“I miss blogging,” I thought to myself.
“How can I miss blogging when I’m still blogging?” I asked in retrospect.
It is really confusing.
I have been feeling insecure about my crafts lately which rarely happens. You see, I’m a huge “I write for myself” type of person. I don’t seek for validation from others when it comes to my writings because hell, I will write what I want—not what you want (unless you are my client, of course.)
“WRITE TO IMPRESS NOT TO EXPRESS!” I screamed.
It is different now, though. It is all new to me, and I don’t know when it started.
Was it when I attempted to write stories? It is very different from blogging. You create something bigger than yourself. It is kind of intimidating. How come, right? I am intimidated by the very world I am trying to build.
Was it when a client said that my article is not what her ‘brand stands for?’ Without giving me an input what her blog stands for in the first place. I can mimic the tone and style of the blogs, but I can’t copy paste her mindset. I need to know her viewpoint before I can turn it into her words.
Was it when a friend commented that my work was not as emotional as she thought it would be? It was pretty personal to me; I poured my soul into it. I felt like I disappointed her somehow.
So, I thought, my words are failing. Perhaps, it does not elicit emotions anymore? Doesn’t it deliver the words I want to convey?
As a reader, do you still feel my words? I’m just wondering 🙂
I want my words to reach you. So bad.
I’m still learning how to take criticism. I know it’s for my own growth. I am also trying to be contented with positive feedback.
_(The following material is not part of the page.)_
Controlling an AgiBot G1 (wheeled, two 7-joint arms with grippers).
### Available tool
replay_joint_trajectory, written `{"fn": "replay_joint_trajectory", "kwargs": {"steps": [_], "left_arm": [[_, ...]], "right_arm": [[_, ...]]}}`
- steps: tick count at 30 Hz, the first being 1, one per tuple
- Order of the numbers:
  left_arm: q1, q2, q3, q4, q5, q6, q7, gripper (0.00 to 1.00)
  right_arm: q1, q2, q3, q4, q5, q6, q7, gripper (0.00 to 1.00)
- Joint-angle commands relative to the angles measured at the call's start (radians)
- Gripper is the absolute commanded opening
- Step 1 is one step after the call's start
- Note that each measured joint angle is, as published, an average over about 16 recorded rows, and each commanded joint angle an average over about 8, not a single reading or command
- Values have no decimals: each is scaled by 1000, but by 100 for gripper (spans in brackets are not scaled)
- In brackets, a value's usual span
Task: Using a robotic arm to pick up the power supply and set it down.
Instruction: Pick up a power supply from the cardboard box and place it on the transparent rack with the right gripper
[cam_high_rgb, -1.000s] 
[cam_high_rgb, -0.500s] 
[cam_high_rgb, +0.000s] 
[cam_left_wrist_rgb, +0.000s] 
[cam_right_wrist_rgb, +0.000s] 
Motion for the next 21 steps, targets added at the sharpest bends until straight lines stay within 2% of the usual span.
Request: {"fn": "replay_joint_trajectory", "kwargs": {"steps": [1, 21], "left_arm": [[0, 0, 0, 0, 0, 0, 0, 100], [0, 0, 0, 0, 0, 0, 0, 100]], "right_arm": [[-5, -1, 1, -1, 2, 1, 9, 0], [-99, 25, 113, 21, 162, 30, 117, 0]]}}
I never am, and I hate this about myself, by the way.
When someone says ‘I love your work,’ I can’t help but think ‘Why?’ instead of just being grateful. I mean, I am grateful, but I need you to tell me what I did great. It’s annoying, I know.
I think I got that from various training I had where we were told what we did best in our article and what we could have done better. It is not downright ‘I don’t like it’ or ‘I like it’ thing. It is constructive.
Don’t get me wrong, though. I am happy with compliments. I still get five stars on my articles that are work-related. In fact, I received an email saying that my last article was so great and they are hoping I sustain the quality.
There are still readers who love how I blend my words. I don’t know with myself. Do you feel this way somehow?
It takes lots of words to make you stand tall; but it only takes one for you to crumble and fall.
When I became an editor, I also got extra critical about lots of stuff. It’s annoying.
Dammit, self. Your readers are not critiques and editors. Shut up.
I felt detached from my own words. I realized I let it define me too much.
I don’t write as much as I used to before.
‘I am not me without my words.’ I really am empty without it.
I don’t think ‘ah, this deserves a blog post’ anymore whenever a thought crosses my mind. It all goes straight to my journal which is not entirely a bad thing. But, maybe that is why I said I miss blogging.
I know, the world has lots of problems. I know, I have lots of other things to think about. This is nothing; it is just me and my insecurities.
Forgive me, it’s that time of the year again. Can you believe it’s already October?? I know, I can’t believe it, either! BER months scare me. It is too nostalgic. It is too alive. Yet, it’s sad. Is it just me? What do you think about it?
I’m kind of happy I get these thoughts outside my head, though. Thank you for listening to me as always! 🙂
Until my next post (I have lots of ideas and drafts that have been here since summer *sigh* let’s see how the mind works this time) I am not on a writer’s block or writing slump. I am just insecure to write. Ah, this is so all over the place.
I haven't been reading other blog posts for quite a while now. If you have posts you think I can check, link them down. I will make time for it.